双正则表达式匹配列[R
问题描述:
这是一个问题,我昨天问了遵循: Partial string match two columns R双正则表达式匹配列[R
提供给这个答案是伟大的;然而,我发现许多物种并没有被直接提及,也就是说乌龟从来没有被直接描述在数据产品中,但是“异国情调”是可以接受的匹配。
dats<-data.frame(ID=c(1:4),species=c("dog","cat","rabbit","tortoise"),
species.descriptor=c("all animal dog","all animal cat","rabbit exotic","tortoise exotic"),
product=c(1,2,3,4),product.authorise=c("all animal dog cat rabbit","cat horse pig",
"dog cat","exotic"))
dats
ID species species.descriptor product product.authorise
1 dog all animal dog 1 all animal dog cat rabbit
2 cat all animal cat 2 cat horse pig
3 rabbit rabbit exotic 3 dog cat
4 tortoise tortoise exotic 4 exotic
我想出了那个作品基础上结合$ species.descriptor和$ product.authorise在一起,然后指定行作为“TRUE”如果一个特定的REG EXP出现在两个或更多次的解决方案像这样的字段:
library(stringr)
dats$bound<-paste(dats$product.authorise, dats$species.descriptor)
species_descriptor<-c("all animal","dog","cat","rabbit","exotic","horse","pig","tortoise")
species_descriptor<-setNames(nm=species_descriptor)
result<-ifelse(sapply(species_descriptor, str_count, string=dats$bound)>=2,"TRUE","FALSE")
result<-as.data.frame(result)
result$AuthorisedCount<-apply(result[,1:ncol(result)],MARGIN=1,function(x){sum(x=="TRUE",na.rm=T)})
result$SpeciesAuthorised<-ifelse(result$AuthorisedCount>=1,"TRUE","FALSE")
dats<-cbind(dats, result$SpeciesAuthorised)
names(dats)[7]<-"SpeciesAuthorised"
dats$bound<-NULL
dats
ID species species.descriptor product product.authorise SpeciesAuthorised
1 dog all animal dog 1 all animal dog cat rabbit TRUE
2 cat all animal cat 2 cat horse pig TRUE
3 rabbit rabbit exotic 3 dog cat FALSE
4 tortoise tortoise exotic 4 exotic TRUE
这很好,在大得多的数据集工作很快;但是,我意识到可能有更优雅的做事方式。我想知道有没有人有任何建议?
答
使用sapply
函数调用和bound
变量产生相同的结果:
bound<-paste(dats$product.authorise, dats$species.descriptor)
dats$SpeciesAuthorised <- as.logical(rowSums(sapply(species_descriptor, str_count, string=bound)>=2))

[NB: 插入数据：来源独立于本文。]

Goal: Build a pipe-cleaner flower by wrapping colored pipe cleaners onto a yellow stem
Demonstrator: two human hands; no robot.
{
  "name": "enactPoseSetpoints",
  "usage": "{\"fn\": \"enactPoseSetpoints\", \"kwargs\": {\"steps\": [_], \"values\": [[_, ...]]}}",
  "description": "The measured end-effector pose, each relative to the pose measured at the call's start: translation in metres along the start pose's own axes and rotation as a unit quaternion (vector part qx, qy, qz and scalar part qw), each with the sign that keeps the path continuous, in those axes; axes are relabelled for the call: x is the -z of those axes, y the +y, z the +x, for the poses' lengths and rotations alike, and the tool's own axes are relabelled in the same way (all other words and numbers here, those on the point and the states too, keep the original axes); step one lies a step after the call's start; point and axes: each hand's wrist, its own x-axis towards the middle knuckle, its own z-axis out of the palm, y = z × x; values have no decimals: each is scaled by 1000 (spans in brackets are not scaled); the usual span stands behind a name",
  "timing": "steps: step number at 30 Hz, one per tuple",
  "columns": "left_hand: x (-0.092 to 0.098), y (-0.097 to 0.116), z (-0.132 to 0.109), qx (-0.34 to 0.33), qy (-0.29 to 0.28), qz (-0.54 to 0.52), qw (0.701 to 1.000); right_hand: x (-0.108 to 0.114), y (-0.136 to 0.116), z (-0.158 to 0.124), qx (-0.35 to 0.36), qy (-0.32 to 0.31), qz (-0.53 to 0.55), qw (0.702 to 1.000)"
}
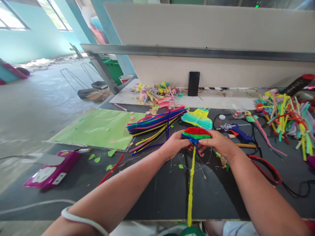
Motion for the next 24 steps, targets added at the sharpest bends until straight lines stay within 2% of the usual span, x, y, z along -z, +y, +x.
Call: {"fn": "enactPoseSetpoints", "kwargs": {"steps": [10, 12, 16, 21, 24], "values": [[3, -8, 4, -36, 79, 162, 983, 1, 1, -1, -28, 4, 3, 1000], [3, -6, 3, -20, 59, 138, 988, 0, 1, -1, -26, 13, 8, 1000], [0, -2, 1, 21, 13, 8, 1000, 1, 2, 0, -24, 26, -1, 999], [-6, -3, 0, 12, 57, -30, 998, 2, 3, 1, -23, 17, -35, 999], [-6, -3, 0, 24, 52, -58, 997, 2, 2, 0, -9, 14, -46, 999]]}}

# ID species species.descriptor product product.authorise SpeciesAuthorised
# 1 1 dog all animal dog 1 all animal dog cat rabbit TRUE
# 2 2 cat all animal cat 2 cat horse pig TRUE
# 3 3 rabbit rabbit exotic 3 dog cat FALSE
# 4 4 tortoise tortoise exotic 4 exotic TRUE
答
扩展你提到的将这项工作职位?
dats$SpeciesAuthorised <- with(dats,
str_detect(species.descriptor, species) &
(str_detect(product.authorise, species) | str_detect(species.descriptor,product.authorise))
)
我只是在函数中添加了一个OR运算符来检测species.descriptor中的product.authorise中的模式。
dats
ID species species.descriptor product product.authorise SpeciesAuthorised
1 1 dog all animal dog 1 all animal dog cat rabbit TRUE
2 2 cat all animal cat 2 cat horse pig TRUE
3 3 rabbit rabbit exotic 3 dog cat FALSE
4 4 tortoise tortoise exotic 4 exotic TRUE
答
您可以使用功能any
减少代码:
bound <- paste(dats$product.authorise, dats$species.descriptor)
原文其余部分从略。